Dope Girls is a six-part historical drama television series based on the nonfiction book Dope Girls: The Birth of the British Drug Underground (1992) by Marek Kohn, developed by Bad Wolf in association with Sony Pictures Television for BBC One. The series was broadcast on BBC One from 22 February to 29 March 2025.

==Premise==
Set in early 20th-century Soho, the characters and events in the series are based on the lives of Kate Meyrick, Billie Carleton and Edgar Manning.

==Cast and characters==
Reference:
- Julianne Nicholson as Kate Galloway
- Eliza Scanlen as Violet Davies
- Umi Myers as Billie Cassidy
- Eilidh Fisher as Evie Galloway
- Sebastian Croft as Silvio Salucci
- Geraldine James as Isabella Salucci
- Rory Fleck Byrne as Luca Salucci
- Dustin Demri-Burns as Damaso Salucci
- Eben Figueiredo as Matteo Rossi Salucci
- Michael Duke as Eddie Cobb
- Ian Bonar as Sgt Frank Turner
- Nabhaan Rizwan as Silas Huxley
- Priya Kansara as Lily Lee
- Jordan Kouamé as Reggie Regbo
- Will Keen as Frederick Asquith-Gore
- Fiona Button as Sophie Asquith-Gore
- Carlos Powell
- Harry Cadby as Jimmy Conville

==Episodes==

| No. overall | No. in season | Title | Directed by | Written by | Original release date | U.K. viewers (millions) |
|---|---|---|---|---|---|---|
| 1 | 1 | "When She Was Bad, She Was Very Very Bad" | Shannon Murphy | Polly Stenham Alex Warren | 22 February 2025 | N/A |
| 2 | 2 | "Butter Wouldn't Melt" | Shannon Murphy | Polly Stenham Alex Warren | 1 March 2025 | N/A |
| 3 | 3 | "A Filthy Little Mole Down a Filthy Little Hole" | Shannon Murphy | Polly Stenham Alex Warren Matthew Jacobs Horgan | 8 March 2025 | N/A |
| 4 | 4 | "Behold the Stars" | Miranda Bowen | Amelia Spencer | 15 March 2025 | N/A |
| 5 | 5 | "Monster" | Miranda Bowen | Roanne Bardsley | 22 March 2025 | N/A |
| 6 | 6 | "Rage" | Miranda Bowen | Polly Stenham Alex Warren Elinor Cook | 29 March 2025 | N/A |

==Production==
In March 2023, it was announced the BBC had ordered Dope Girls from Bad Wolf, which the network described as a "spiritual successor" to Peaky Blinders (2013–2022).

Based on Marek Kohn's 1992 non-fiction book, the six-part series is written by Polly Stenham and Alex Warren, with Xiao Tang and Matthew Jacobs Morgan joining them in the writing room.
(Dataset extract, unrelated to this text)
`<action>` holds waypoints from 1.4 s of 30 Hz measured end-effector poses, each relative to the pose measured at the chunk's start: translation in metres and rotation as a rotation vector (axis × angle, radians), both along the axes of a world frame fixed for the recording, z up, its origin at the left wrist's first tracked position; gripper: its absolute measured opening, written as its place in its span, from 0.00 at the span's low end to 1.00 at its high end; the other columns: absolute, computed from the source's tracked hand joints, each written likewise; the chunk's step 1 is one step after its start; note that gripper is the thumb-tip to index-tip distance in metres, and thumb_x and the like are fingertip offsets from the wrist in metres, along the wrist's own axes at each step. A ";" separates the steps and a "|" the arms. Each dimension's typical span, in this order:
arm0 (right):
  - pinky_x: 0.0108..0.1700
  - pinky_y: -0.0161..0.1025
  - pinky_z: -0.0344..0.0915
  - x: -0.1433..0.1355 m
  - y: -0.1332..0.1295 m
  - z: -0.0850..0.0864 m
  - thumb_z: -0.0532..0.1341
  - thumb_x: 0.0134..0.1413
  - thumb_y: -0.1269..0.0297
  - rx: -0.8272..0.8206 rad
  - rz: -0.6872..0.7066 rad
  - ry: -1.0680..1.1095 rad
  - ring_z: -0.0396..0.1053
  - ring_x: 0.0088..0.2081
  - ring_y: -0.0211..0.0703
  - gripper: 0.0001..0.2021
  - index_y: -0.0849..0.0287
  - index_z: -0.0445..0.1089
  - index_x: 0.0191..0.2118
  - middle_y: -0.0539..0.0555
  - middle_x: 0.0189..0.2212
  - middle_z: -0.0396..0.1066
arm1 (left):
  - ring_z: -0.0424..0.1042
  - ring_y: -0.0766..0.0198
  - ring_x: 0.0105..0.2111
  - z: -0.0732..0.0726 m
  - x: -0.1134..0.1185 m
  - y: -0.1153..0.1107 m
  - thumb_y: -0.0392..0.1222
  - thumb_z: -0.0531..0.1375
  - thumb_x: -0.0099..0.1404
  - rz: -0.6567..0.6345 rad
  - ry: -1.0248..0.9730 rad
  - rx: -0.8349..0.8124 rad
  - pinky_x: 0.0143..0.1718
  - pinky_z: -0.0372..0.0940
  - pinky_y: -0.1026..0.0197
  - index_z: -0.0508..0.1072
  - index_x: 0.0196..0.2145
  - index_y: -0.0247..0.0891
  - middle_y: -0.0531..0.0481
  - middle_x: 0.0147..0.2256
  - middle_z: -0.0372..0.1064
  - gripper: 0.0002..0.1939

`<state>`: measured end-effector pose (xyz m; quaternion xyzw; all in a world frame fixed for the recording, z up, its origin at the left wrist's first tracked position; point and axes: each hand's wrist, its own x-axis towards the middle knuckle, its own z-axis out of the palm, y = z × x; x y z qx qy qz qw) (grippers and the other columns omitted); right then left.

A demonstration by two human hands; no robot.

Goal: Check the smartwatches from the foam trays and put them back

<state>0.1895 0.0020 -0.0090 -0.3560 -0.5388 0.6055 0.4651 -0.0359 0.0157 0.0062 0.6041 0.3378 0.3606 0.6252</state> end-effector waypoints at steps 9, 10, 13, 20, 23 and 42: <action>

Stenham and Warren executive produce the series with Kate Crowther and Jane Tranter of Bad Wolf, as well as Michael Lesslie.

In November 2023, Julianne Nicholson and Eliza Scanlen joined the cast in lead roles with Umi Myers, Eilidh Fisher, Geraldine James and Sebastian Croft also cast. Deadline Hollywood confirmed filming started in late 2023.

In July 2025, the series was cancelled after one season.

==Release==
The series was broadcast in the United Kingdom on BBC One from 22 February 2025.

==Reception==
The review aggregator website Rotten Tomatoes reported a 90% approval rating based on 10 critic reviews.

Barbara Ellen for The Guardian described the atmosphere of the show as "left-field, dreamlike, female-centric, wild. Dope Girls can be overblown and messy, but it’s also passionate and promising", but also said that the series "is scuppered repeatedly by grating production flourishes (scribblings on the screen, and the like) and overcooked symbolism".

Anita Singh in The Daily Telegraph awarded the show three stars and noted that it is "trying very hard not to be a stuffy period drama. Too hard, at times.”